Information shown:
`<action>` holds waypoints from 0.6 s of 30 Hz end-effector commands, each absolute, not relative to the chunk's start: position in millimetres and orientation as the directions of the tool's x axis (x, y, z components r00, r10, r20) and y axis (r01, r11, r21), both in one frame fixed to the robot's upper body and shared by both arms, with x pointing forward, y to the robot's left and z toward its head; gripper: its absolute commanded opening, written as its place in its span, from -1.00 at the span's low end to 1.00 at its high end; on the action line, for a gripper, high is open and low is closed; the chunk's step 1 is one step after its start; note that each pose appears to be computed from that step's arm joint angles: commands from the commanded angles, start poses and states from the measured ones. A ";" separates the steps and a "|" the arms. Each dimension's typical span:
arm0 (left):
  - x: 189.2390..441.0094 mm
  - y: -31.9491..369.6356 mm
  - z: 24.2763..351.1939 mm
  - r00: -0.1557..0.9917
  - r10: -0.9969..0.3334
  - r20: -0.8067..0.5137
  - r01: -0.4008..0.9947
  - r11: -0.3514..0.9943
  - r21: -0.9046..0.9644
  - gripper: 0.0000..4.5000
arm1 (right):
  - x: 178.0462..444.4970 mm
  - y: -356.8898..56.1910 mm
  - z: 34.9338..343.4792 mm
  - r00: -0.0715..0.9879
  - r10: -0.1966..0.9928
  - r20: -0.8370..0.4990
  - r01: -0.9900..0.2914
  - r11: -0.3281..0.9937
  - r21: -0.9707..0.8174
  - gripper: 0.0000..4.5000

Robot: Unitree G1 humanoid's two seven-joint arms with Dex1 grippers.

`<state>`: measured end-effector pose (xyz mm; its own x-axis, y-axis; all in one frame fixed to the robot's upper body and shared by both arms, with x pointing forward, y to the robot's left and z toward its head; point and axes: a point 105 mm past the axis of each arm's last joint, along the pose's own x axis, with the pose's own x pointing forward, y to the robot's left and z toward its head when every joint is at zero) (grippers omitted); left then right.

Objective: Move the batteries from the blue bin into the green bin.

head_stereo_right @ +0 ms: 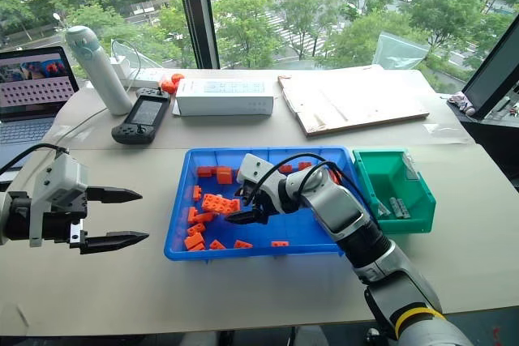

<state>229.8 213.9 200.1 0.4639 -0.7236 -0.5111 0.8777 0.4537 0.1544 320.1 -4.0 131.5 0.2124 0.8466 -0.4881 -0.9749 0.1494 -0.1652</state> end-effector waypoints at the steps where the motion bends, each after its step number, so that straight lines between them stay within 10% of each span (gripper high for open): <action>1: 229.1 209.6 208.8 0.481 -0.727 -0.491 0.872 0.452 0.186 1.00 | 325.0 0.8 130.9 0.231 0.854 -0.467 -0.968 0.155 -0.195 0.56; 6: 230.0 205.5 208.4 0.478 -0.733 -0.485 0.875 0.448 0.185 1.00 | 331.1 5.9 118.5 0.242 0.846 -0.476 -0.967 0.167 -0.194 0.56; 13: 232.6 201.2 207.6 0.467 -0.745 -0.476 0.881 0.435 0.183 1.00 | 336.8 1.7 119.4 0.256 0.851 -0.459 -0.964 0.189 -0.188 -0.32; 18: 236.2 197.7 206.4 0.453 -0.758 -0.470 0.890 0.419 0.181 1.00 | 355.6 -37.4 136.4 0.353 0.825 -0.441 -0.935 0.294 -0.197 -0.34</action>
<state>235.7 201.4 201.4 0.4545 -0.7449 -0.4885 0.8851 0.4394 0.1535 346.3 -21.5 119.2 0.2970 0.8264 -0.4784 -0.9546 0.2460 -0.1679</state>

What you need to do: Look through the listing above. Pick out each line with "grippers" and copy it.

Finished task:
Robot: Unitree G1 humanoid's two seven-joint arms with Dex1 grippers.
`<state>`: measured end-effector pose (xyz mm; its own x-axis, y-axis; all in one frame fixed to the robot's upper body and shared by both arms, with x pointing forward, y to the robot's left and z toward its head; point and axes: a point 105 mm past the axis of each arm's last joint, along the pose's own x axis, with the pose's own x pointing forward, y to the robot's left and z toward its head when every joint is at zero) (grippers omitted); left then right.

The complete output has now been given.